Aye, am ugly as fuck. A look like a pitbull chewing a wasp that’s just bean whacked wi’ a stick from the ugly tree for good measure but am not ‘ere to be eye candy anyway, am here to fucking wrestle! And while that bint running the Beauty Factory may not understand the way of the business, a know for a fact that Minnie Mouse and Gwen Blergh will do!
Spirit Championship opportunity on the line on night one, and I don’t need to explain what that’ll mean. To any of us. Minerva’s a world champ elsewhere, Gwen’s… probably done stuff, fucked if I know. I were a champion in MCW. Don’t need anyone to tell me or the other two what this means…
…but I also don’t want anyone telling me that it don’t mean more to me than it does to either of them, ‘cause frankly it fucking does. You wankers know all too well what I think about tha family, about the Helms’.
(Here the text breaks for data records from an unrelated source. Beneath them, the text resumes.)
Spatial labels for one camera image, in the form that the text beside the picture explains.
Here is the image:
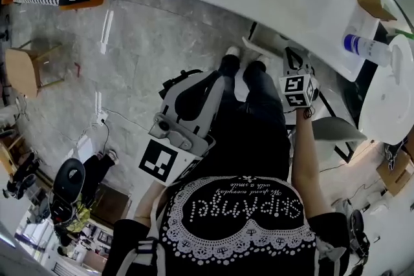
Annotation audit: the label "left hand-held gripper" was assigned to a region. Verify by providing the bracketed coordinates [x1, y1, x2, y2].
[138, 70, 226, 187]

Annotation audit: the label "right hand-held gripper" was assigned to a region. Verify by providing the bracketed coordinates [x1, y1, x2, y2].
[278, 46, 321, 109]

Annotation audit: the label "white vanity drawer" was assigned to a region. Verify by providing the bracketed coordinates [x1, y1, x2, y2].
[241, 22, 311, 59]

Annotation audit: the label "person's left forearm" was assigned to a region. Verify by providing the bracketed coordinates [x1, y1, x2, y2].
[134, 182, 169, 224]

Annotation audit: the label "person's blue jeans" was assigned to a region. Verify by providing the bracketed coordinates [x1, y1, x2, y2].
[218, 54, 292, 140]

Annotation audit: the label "person's black printed shirt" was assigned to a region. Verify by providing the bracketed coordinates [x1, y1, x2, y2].
[103, 106, 350, 276]

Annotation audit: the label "white blue-label spray bottle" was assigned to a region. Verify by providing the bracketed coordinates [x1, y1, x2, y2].
[342, 34, 405, 75]

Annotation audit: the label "grey chair with black legs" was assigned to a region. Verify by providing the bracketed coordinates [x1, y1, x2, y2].
[287, 96, 368, 164]

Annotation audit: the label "black office chair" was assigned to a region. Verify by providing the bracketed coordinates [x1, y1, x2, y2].
[51, 158, 87, 204]

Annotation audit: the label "cardboard box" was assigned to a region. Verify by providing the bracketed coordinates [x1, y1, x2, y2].
[376, 151, 414, 197]

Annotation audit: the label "yellow checked cloth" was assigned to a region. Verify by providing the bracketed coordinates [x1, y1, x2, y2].
[66, 202, 91, 232]

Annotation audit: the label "wooden stool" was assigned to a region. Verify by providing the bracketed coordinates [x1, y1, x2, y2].
[5, 43, 64, 98]

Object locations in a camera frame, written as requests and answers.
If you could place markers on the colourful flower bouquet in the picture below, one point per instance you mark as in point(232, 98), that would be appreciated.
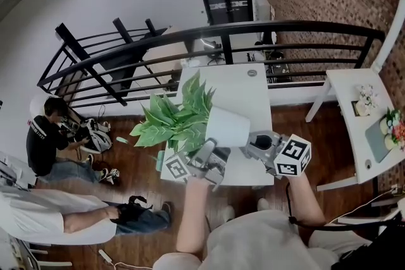
point(395, 129)

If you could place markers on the white square table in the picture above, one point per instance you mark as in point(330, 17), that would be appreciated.
point(246, 88)

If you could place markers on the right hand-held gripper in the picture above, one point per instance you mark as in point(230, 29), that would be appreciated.
point(291, 155)

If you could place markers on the white pipe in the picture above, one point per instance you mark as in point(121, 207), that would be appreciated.
point(389, 38)

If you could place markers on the white flower pot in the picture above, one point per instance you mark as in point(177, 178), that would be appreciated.
point(228, 126)

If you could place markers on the black bag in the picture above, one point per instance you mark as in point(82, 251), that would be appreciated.
point(133, 210)

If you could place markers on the person's grey shirt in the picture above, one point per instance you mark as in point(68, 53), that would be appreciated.
point(259, 243)

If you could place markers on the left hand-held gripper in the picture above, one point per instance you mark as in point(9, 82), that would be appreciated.
point(177, 167)

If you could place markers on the white power strip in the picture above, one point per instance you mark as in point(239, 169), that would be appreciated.
point(105, 256)

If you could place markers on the black metal railing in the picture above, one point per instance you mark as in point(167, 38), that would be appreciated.
point(221, 31)

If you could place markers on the white long side table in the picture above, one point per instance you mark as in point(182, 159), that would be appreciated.
point(354, 123)

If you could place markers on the black office chair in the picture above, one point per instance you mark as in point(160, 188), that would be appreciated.
point(215, 55)

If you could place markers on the green artificial leafy plant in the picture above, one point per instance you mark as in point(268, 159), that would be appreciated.
point(177, 123)

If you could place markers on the person's left forearm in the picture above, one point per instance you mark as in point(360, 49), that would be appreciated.
point(193, 215)

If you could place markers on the white flowers in box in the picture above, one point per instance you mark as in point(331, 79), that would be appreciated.
point(366, 99)

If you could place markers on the small light green object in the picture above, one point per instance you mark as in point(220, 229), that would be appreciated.
point(122, 139)

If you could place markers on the person's white shoe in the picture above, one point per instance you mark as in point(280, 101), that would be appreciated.
point(228, 213)
point(262, 204)

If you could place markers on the person's right forearm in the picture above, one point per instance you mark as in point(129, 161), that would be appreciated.
point(305, 199)

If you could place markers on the round grey table grommet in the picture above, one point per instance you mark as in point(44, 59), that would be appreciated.
point(252, 73)

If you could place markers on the white and black backpack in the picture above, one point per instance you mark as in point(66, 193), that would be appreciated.
point(98, 136)

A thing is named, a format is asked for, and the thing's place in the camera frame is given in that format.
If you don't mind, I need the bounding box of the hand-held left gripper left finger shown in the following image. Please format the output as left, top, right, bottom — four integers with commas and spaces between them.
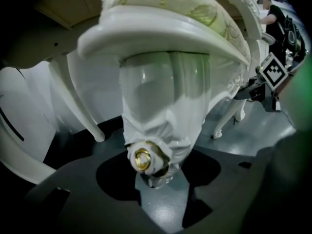
24, 150, 156, 234

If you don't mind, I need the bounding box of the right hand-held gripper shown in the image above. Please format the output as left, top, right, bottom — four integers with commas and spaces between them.
234, 52, 288, 112

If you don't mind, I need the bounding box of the cream brocade stool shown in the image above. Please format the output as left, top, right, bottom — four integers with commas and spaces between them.
77, 0, 252, 190

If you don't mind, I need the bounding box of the white ornate vanity table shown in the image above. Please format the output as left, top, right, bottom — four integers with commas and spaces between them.
0, 0, 276, 142

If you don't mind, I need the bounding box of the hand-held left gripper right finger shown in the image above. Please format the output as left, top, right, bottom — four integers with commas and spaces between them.
170, 142, 288, 234

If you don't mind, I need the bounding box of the grey plastic bin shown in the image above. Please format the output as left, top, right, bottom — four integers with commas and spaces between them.
0, 67, 58, 185

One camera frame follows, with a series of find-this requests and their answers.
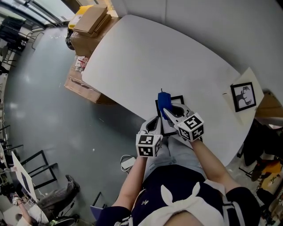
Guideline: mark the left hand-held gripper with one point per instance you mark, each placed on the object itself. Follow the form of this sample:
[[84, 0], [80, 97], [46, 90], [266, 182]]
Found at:
[[146, 146]]

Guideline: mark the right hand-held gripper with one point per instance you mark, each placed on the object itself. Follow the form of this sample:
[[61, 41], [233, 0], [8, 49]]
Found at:
[[191, 128]]

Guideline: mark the black framed nature print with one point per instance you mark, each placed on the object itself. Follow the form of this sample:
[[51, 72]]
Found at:
[[165, 130]]

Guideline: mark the blue cloth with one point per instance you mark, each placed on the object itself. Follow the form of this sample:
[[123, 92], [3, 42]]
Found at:
[[164, 101]]

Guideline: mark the person's right forearm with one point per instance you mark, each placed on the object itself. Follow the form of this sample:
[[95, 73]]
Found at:
[[214, 165]]

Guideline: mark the person's left forearm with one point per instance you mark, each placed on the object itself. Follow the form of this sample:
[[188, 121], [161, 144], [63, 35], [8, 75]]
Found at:
[[132, 181]]

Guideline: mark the light jeans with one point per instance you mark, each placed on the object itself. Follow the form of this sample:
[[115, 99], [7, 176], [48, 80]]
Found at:
[[177, 152]]

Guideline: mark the white power strip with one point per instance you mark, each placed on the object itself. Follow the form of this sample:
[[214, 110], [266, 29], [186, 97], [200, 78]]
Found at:
[[128, 164]]

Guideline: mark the navy top with white bow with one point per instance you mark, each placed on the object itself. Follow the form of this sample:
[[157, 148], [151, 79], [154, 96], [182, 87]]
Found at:
[[177, 178]]

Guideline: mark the white table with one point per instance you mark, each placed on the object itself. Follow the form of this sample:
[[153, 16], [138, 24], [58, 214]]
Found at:
[[143, 66]]

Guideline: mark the cream paper sheet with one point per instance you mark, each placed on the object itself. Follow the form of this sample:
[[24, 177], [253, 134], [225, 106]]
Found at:
[[245, 76]]

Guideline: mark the taped cardboard box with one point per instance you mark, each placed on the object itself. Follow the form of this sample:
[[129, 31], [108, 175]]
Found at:
[[81, 90]]

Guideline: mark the black office chair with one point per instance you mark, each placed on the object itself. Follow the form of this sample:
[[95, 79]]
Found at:
[[261, 141]]

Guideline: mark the flat cardboard sheet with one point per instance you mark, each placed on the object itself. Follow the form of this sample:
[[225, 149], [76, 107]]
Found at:
[[269, 106]]

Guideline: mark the crumpled plastic wrappers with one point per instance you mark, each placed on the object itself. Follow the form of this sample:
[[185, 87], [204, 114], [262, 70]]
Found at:
[[80, 62]]

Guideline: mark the blue chair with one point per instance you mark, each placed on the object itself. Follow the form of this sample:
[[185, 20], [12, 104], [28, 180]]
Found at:
[[97, 212]]

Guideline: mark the large brown cardboard box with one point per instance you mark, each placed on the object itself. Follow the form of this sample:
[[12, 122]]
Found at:
[[86, 44]]

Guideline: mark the orange bag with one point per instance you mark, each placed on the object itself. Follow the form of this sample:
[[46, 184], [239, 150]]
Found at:
[[272, 172]]

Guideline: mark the black rubbish bag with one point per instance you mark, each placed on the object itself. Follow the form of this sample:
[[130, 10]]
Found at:
[[69, 39]]

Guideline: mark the flat cardboard box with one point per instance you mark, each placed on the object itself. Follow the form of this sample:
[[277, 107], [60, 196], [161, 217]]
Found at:
[[90, 19]]

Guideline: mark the black round stool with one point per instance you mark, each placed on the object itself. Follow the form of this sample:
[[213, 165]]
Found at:
[[64, 220]]

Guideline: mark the yellow plastic bin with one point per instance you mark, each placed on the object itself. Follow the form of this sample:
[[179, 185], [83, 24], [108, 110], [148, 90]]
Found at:
[[75, 18]]

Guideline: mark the white desk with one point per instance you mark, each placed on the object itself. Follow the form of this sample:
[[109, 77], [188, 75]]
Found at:
[[22, 174]]

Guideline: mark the glass sliding door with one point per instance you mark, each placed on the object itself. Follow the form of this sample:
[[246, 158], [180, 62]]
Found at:
[[44, 11]]

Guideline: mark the clothes rack with dark clothes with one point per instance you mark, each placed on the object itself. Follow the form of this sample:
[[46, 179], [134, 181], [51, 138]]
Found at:
[[15, 31]]

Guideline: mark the black framed deer picture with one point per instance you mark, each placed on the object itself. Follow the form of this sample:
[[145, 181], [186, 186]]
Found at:
[[243, 97]]

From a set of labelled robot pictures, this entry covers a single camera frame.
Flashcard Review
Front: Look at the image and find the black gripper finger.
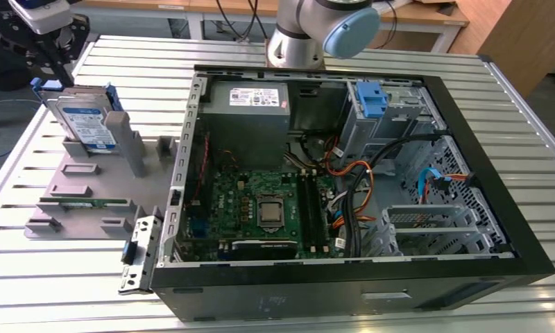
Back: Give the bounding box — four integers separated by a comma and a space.
36, 13, 94, 88
0, 20, 56, 76

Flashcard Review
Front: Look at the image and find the hard disk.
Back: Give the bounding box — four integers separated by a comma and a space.
31, 78, 119, 153

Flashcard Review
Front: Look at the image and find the blue SATA wire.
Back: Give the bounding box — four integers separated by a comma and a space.
418, 166, 446, 206

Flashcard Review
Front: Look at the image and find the orange power wire black plug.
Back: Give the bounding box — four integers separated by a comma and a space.
437, 172, 482, 192

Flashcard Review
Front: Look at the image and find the metal disk bay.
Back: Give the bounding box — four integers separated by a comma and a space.
382, 203, 513, 257

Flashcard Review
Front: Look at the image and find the black waste bin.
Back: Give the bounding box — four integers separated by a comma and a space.
0, 44, 35, 92

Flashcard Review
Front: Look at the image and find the grey desk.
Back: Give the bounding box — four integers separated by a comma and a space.
74, 0, 279, 41

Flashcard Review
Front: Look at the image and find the grey parts rack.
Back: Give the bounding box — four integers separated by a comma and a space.
23, 110, 183, 240

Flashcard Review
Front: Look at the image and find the green RAM stick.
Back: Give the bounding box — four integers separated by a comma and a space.
40, 196, 129, 210

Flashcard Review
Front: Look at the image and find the grey power supply unit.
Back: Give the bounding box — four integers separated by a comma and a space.
198, 81, 291, 171

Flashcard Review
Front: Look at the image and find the green motherboard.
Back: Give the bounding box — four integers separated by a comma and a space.
174, 169, 349, 262

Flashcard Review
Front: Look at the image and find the metal socket cover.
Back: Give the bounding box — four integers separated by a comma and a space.
258, 196, 287, 230

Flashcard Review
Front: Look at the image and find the silver CPU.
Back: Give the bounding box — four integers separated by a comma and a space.
261, 202, 283, 223

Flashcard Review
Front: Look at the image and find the CPU socket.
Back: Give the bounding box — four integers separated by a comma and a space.
255, 194, 289, 234

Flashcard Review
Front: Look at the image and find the black RAM slot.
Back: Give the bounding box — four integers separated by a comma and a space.
310, 169, 334, 253
297, 169, 319, 254

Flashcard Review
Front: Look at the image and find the black graphics card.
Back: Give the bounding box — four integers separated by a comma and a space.
230, 238, 301, 261

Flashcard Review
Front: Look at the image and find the blue drive cage latch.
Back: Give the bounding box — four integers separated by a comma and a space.
356, 80, 389, 119

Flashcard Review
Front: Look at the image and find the metal optical drive cage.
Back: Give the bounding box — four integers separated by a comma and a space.
340, 78, 448, 164

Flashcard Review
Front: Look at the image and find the black open PC case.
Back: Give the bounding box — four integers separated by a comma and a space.
150, 64, 555, 322

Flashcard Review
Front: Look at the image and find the wooden cabinet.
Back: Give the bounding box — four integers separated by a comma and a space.
449, 0, 555, 99

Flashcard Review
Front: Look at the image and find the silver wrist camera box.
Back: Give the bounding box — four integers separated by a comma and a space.
8, 0, 75, 35

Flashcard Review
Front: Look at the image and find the pale blue floor cable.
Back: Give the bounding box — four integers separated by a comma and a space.
0, 99, 43, 164

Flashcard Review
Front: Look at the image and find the metal bracket with blue latch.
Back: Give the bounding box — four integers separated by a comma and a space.
118, 214, 165, 296

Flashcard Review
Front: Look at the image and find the power supply wire bundle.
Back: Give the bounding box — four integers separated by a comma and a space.
285, 133, 342, 173

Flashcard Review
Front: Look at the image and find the black cable bundle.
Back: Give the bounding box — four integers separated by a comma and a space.
341, 131, 453, 259

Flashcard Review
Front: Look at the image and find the orange yellow wire bundle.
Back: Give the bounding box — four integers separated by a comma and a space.
326, 161, 377, 230

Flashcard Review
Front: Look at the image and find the wooden desk white frame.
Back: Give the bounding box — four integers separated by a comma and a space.
377, 0, 472, 53

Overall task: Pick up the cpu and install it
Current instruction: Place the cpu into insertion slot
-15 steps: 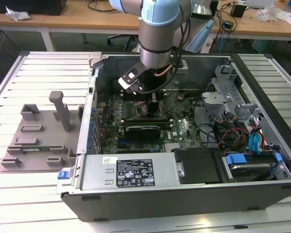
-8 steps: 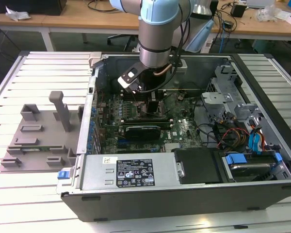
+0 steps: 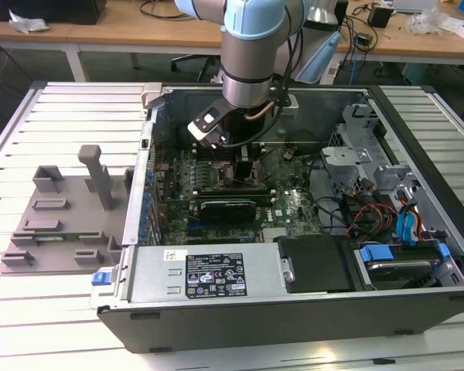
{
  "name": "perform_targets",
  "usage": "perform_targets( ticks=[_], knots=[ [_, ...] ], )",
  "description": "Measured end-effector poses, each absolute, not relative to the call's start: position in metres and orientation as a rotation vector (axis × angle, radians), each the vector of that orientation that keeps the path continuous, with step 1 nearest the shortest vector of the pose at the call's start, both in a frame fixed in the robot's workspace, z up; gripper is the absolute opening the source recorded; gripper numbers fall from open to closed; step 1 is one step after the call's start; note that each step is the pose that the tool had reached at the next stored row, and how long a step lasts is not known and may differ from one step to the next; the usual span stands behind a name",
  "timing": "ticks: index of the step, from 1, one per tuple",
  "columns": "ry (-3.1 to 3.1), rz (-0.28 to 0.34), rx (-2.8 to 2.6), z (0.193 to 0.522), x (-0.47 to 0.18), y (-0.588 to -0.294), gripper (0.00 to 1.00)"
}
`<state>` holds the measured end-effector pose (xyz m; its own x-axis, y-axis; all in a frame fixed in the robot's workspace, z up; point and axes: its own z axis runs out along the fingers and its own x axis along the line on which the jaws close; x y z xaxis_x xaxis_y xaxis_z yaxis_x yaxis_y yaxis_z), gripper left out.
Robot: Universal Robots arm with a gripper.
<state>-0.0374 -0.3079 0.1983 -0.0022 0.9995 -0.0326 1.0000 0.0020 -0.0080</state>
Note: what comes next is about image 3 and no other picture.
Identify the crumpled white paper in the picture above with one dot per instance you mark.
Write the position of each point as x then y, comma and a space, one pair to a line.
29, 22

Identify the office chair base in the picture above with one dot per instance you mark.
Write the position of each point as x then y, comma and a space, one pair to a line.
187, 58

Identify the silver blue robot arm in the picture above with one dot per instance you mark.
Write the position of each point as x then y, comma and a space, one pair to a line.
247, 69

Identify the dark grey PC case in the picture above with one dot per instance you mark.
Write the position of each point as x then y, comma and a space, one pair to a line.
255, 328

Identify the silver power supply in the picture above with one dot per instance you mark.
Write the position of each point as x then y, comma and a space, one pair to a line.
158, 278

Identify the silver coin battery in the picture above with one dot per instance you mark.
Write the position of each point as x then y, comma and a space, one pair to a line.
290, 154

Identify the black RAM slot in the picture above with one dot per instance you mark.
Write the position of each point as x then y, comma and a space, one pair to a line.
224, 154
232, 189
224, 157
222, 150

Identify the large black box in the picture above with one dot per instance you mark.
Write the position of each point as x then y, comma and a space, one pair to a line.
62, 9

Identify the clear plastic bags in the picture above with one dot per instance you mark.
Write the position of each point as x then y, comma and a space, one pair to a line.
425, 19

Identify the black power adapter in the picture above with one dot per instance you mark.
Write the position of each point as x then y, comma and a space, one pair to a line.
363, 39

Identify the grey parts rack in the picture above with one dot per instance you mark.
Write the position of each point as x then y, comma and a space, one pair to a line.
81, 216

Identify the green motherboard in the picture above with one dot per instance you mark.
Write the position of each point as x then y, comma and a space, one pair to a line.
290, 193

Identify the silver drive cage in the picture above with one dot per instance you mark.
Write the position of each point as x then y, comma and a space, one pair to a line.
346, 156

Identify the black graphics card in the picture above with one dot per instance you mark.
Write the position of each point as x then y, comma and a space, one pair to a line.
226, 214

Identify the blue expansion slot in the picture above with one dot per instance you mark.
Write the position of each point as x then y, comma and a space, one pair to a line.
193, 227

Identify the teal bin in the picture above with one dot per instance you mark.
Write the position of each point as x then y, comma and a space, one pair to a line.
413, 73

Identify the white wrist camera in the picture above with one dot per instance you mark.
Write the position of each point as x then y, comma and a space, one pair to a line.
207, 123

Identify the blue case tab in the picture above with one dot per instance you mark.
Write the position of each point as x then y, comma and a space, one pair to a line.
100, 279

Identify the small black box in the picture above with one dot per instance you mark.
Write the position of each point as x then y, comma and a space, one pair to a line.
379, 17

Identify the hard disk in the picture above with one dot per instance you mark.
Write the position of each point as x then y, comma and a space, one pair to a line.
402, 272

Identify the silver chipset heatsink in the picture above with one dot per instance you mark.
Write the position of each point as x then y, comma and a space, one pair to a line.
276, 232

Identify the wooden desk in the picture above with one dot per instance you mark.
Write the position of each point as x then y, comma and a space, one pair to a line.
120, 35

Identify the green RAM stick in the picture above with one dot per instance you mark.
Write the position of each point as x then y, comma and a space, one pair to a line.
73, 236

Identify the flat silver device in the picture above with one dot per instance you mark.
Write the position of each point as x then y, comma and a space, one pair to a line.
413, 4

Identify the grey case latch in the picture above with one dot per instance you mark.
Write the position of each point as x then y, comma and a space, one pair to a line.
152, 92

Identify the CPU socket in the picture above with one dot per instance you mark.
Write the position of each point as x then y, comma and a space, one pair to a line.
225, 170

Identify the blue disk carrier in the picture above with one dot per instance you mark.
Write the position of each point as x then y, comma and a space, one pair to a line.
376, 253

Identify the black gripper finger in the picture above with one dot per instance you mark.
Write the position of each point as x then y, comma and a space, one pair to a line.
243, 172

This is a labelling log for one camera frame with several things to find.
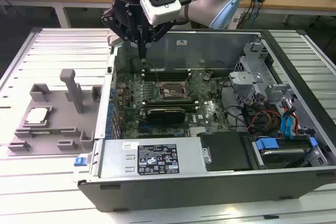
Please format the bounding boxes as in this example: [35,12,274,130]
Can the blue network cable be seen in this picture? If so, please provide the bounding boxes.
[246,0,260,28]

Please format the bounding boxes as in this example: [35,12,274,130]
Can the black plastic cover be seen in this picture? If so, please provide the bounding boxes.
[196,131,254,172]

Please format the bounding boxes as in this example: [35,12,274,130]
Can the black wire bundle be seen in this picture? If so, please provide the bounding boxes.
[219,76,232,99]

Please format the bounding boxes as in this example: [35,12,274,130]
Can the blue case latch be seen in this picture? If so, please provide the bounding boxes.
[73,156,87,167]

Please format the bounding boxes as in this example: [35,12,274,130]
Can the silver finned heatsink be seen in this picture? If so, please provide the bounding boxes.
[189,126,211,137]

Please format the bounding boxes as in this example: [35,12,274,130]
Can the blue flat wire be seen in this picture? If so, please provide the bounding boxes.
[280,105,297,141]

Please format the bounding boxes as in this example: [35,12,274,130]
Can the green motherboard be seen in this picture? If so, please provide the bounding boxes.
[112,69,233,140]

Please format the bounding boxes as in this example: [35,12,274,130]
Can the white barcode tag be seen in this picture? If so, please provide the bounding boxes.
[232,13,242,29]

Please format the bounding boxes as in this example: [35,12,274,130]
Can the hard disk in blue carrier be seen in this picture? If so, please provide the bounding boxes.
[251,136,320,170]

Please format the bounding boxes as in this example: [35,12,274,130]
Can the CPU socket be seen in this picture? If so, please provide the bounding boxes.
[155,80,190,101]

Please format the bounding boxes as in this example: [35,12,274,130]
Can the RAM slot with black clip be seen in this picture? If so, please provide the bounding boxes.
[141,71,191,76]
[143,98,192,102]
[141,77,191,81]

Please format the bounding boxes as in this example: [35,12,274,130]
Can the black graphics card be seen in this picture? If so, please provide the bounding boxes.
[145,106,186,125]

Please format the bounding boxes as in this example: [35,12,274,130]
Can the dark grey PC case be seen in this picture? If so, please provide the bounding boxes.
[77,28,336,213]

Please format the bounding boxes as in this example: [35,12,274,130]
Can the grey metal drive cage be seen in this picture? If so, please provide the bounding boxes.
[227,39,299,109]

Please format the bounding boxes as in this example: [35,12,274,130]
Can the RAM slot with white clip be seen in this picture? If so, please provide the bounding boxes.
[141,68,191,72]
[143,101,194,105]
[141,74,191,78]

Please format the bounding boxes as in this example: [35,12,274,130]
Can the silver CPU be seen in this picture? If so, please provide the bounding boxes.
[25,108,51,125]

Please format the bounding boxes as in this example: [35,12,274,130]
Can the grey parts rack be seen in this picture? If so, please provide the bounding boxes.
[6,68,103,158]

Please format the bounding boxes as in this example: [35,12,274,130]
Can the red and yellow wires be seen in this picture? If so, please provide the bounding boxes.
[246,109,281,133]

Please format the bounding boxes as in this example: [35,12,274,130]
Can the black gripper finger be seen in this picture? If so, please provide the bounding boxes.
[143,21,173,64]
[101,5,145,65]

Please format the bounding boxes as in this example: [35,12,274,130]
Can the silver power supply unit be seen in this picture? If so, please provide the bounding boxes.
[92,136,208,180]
Made my thoughts on that more than clear three weeks ago! And after what’s her face cost little Jenny the match and gave me a cheap win that same night – yeah, I can admit it were a cheap win, fuck off – I guess ya can say that I’m hungry for the real thing! Guessing JenJen is gonna point out it weren’t much, that a never beat her or had her beat, but if I can get past Minerva and Gwen, that’s exactly what I’ll do!
Helms. Versus Cook. New Jersey wrestling family versus Birmingham wrestling family. Adopted daughter of the Best of New Jersey and the kitty cat from California versus the Birmingham bruiser. Tell me that ain’t a better match than Jenny from the block versus either Gwen or Minerva!
Ladies. I ain’t gonna underestimate your ability to kick arse… but with what’s on the line? Am coming out swinging. Jenny already learned what Strong Style means, and win lose or draw, you will as well. But don’t worry… I’ll dedicate my title win to you both when it happens.”
With that, I smirk at the camera before walking out of shot. Short and sweet. And very fucking cocky.